In an interview this month, Mohammad bin Salman offered an extraordinarily frank assessment of how to combat terrorism. It means rooting out Islamist ideology, he said, as much as sharing intelligence.
This should provide plenty of food for thought to the cynics who argue against being taken in by his much-trumpeted embrace of a more moderate Islam. We have a Saudi crown prince who is meeting Donald Trump today, and who is being more frank about Wahhabi-inspired terrorism than some of those in the West. Just last year, the UK government saw fit to suppress a report that found a link between Saudi-funded mosques and Isis-inspired terrorist attacks. It was kept quiet because Britain didn’t want to upset the Saudis. So not only does bin Salman have a thicker skin than his predecessors, he has inadvertently shone a bright light on the cowardice of some of the West’s political leaders.
Western intelligence services and top diplomats are in fact already in receipt of a draft Saudi initiative that outlines how Riyadh plans to end the kingdom’s financial support for Wahhabism around the world. This will take place in tandem with eradicating the menace at home. The latter process, of course, is already well under way, with the easing of restrictions governing the segregation of the sexes in public, a massive investment in public entertainment venues, the marginalisation of the religious police and the encouragement of women to enter the workforce.

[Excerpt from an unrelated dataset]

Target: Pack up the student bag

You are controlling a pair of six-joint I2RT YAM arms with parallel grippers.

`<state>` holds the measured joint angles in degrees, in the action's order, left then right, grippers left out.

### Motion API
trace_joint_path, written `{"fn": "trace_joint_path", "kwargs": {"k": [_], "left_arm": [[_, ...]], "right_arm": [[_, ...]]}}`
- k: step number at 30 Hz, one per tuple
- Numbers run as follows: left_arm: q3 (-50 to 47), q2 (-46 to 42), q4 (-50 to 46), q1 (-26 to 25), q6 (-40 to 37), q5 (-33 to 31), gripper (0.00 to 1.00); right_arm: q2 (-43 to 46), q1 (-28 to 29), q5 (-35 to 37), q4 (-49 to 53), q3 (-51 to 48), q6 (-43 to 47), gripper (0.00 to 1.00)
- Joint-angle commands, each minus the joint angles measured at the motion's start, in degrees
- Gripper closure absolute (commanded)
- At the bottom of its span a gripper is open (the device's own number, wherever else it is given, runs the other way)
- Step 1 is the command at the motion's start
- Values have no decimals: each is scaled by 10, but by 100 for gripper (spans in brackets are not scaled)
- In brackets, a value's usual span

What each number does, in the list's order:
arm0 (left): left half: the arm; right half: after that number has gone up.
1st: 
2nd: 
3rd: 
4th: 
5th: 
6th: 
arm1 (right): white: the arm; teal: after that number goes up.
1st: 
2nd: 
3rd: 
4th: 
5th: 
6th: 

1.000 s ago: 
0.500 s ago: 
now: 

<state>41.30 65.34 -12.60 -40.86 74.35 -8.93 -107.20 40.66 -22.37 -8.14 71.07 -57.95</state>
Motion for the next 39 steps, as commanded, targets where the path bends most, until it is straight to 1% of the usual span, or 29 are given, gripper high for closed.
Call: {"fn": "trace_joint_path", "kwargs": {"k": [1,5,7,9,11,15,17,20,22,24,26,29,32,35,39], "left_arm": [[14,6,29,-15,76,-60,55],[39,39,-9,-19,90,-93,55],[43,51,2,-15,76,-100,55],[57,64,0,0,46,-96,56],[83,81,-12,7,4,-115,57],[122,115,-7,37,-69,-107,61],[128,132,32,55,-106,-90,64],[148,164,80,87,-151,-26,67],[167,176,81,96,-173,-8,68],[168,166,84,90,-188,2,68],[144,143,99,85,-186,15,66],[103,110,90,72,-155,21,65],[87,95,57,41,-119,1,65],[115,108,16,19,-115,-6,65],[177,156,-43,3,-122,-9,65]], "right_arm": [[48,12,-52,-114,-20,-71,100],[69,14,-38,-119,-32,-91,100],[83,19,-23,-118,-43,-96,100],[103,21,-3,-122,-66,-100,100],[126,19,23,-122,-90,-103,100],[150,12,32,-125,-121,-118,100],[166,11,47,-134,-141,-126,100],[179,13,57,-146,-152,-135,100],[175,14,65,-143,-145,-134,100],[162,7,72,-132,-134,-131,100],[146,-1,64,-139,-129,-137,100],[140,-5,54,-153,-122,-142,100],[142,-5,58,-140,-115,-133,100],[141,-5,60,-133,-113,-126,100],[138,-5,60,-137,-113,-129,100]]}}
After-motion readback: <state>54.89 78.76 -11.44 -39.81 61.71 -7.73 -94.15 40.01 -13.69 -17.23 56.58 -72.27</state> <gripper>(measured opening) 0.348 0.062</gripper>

It’s not that a certain amount of scepticism isn’t normally justified — indeed, it’s absolutely necessary — when it comes to the historically double-dealing House of Saud. I know that as well as anybody. Few other Middle East commentators have highlighted more consistently over the past few decades — including in The Spectator — the moral hypocrisy at home and terror-funding abroad that has for so long defined the way the Saudis have done business. And I have long since grown tired of the lofty promises of political reform promised by new leaders after they were handed the reins of power, which invariably came to nothing.

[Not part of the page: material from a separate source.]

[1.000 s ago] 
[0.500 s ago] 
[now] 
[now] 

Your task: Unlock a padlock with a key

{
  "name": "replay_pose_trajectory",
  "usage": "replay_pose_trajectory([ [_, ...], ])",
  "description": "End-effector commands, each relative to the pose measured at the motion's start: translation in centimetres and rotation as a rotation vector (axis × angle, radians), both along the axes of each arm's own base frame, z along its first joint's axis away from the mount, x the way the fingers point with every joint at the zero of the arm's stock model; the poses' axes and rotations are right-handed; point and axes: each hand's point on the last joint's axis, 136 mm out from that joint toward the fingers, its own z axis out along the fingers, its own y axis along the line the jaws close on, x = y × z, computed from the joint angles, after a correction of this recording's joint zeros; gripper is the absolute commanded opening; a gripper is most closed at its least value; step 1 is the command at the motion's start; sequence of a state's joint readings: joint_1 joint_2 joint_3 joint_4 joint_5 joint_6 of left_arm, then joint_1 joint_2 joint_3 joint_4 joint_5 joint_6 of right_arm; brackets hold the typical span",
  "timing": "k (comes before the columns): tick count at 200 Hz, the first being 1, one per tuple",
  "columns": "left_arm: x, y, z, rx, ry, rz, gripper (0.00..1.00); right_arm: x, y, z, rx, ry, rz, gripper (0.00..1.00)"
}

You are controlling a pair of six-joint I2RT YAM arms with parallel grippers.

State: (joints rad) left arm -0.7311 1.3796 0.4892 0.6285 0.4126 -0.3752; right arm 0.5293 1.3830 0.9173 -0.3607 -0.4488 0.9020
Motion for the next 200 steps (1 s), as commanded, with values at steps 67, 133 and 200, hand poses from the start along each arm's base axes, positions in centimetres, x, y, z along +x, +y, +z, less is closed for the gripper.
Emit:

With Bin Salman, though, things are different. For a start, he is not spouting reform rhetoric by sucking up to critics in the West, who naively see progress in terms of introducing western-style pluralism and democracy. Thus far, he has made no such commitments. Nor should he do so, at least in the medium term.
We in the West are rightly appalled when crazed Wahhabi clerics stand in our midst, calling for the implementation of sharia. But somehow we fail to see the hubris of our own evangelical promotion of an equally alien liberal democracy in their part of the world, not infrequently at the barrel of a gun. As a Saudi commentator recently reminded an intrepid western correspondent, moderate Islam doesn’t mean no Islam at all.

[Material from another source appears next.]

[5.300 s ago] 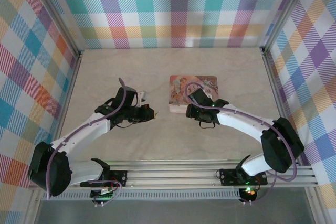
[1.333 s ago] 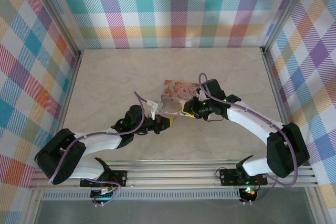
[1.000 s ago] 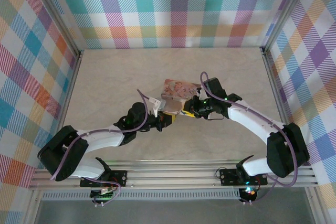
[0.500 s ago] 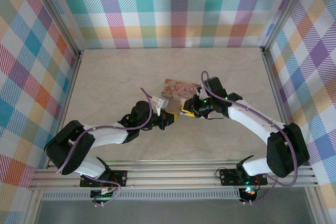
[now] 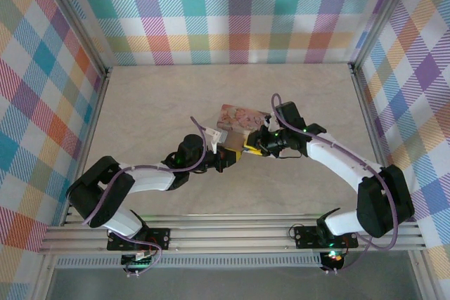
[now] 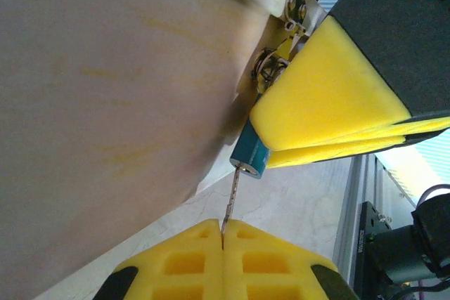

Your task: Unlock a padlock with a key

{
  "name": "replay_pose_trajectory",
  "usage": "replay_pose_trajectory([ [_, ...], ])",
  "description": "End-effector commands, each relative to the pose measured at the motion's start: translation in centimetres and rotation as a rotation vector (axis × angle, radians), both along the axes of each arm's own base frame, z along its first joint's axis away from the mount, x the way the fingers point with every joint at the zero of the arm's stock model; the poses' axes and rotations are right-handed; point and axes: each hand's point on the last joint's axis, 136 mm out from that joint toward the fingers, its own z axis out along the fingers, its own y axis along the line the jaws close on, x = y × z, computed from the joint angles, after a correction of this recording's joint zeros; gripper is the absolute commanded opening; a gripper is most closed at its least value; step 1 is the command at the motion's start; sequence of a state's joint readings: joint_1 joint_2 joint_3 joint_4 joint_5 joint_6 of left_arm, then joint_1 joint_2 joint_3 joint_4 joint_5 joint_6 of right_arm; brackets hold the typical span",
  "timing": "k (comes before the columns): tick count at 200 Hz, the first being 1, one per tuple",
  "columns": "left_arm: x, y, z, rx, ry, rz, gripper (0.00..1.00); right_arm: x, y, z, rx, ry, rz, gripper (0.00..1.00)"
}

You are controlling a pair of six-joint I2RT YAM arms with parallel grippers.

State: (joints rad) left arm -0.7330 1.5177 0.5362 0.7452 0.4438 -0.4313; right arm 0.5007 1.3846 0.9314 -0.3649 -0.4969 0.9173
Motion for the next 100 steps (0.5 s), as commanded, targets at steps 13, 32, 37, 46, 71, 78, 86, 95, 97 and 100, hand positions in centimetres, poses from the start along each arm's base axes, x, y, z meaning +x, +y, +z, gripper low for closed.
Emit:
replay_pose_trajectory([
  [13,-0.09,-1.24,2.58,-0.08,-0.056,-0.025,0.0,0.68,0.81,2.1,0.071,-0.026,0.026,0.0],
  [32,-0.27,-1.05,2.47,-0.086,-0.049,-0.018,0.0,0.87,0.64,2.25,0.075,-0.029,0.023,0.0],
  [37,-0.28,-0.98,2.47,-0.087,-0.049,-0.015,0.0,0.92,0.59,2.25,0.075,-0.029,0.022,0.0],
  [46,-0.35,-0.92,2.46,-0.087,-0.049,-0.013,0.0,0.98,0.51,2.18,0.075,-0.026,0.021,0.0],
  [71,-0.41,-0.9,2.31,-0.08,-0.045,-0.009,0.0,1.1,0.43,2.18,0.08,-0.025,0.023,0.0],
  [78,-0.4,-0.93,2.35,-0.081,-0.046,-0.008,0.0,1.12,0.44,2.15,0.081,-0.023,0.025,0.0],
  [86,-0.29,-0.94,2.34,-0.08,-0.045,-0.004,0.0,1.11,0.5,2.14,0.083,-0.023,0.03,0.0],
  [95,-0.2,-0.99,2.42,-0.084,-0.047,-0.001,0.0,1.13,0.52,2.15,0.086,-0.02,0.032,0.0],
  [97,-0.15,-0.98,2.43,-0.085,-0.047,0.001,0.0,1.13,0.53,2.12,0.086,-0.019,0.033,0.0],
  [100,-0.11,-1.0,2.45,-0.087,-0.048,0.002,0.0,1.11,0.55,2.11,0.087,-0.018,0.034,0.0],
])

And, truth be told, if it is Islam that got the Saudis into the almighty mess they find themselves in, it is probably Islam that will get them out of it. The Arab Spring has shown how choosing the path of pluralistic democracy leads inexorably to chaos and bloodshed, and to the better-organised Islamist parties triumphing at the ballot box, even in historically secular countries like Tunisia and Egypt. Thankfully, Bin Salman appears to understand that the last thing his country needs is a quick and messy transition to democracy, and that there is a third way open to Saudi Arabia. This is hinted at by the proposed $500 billion mega-city that symbolises the Saudi Vision 2030 plan that Bin Salman has pinned his country’s hopes on for economic transformation.
In the promotional videos, it looks like Singapore on steroids. Could it be that Bin Salman has ambitions to be a kind of Arab version of Lee Kuan Yew? He could certainly do much worse than emulate that benevolent dictator, who famously oversaw the rapid transformation of the Asian city state — From Third World to First, as the title of his book had it — by restricting western-style democracy, freedom of expression and political participation. During its own momentous period of transition, Saudi Arabia, too, needs political stability and a strong, authoritarian leader, one who is guided by the Singaporean philosophy that political liberalisation can only happen slowly and in the wake of strong economic progress.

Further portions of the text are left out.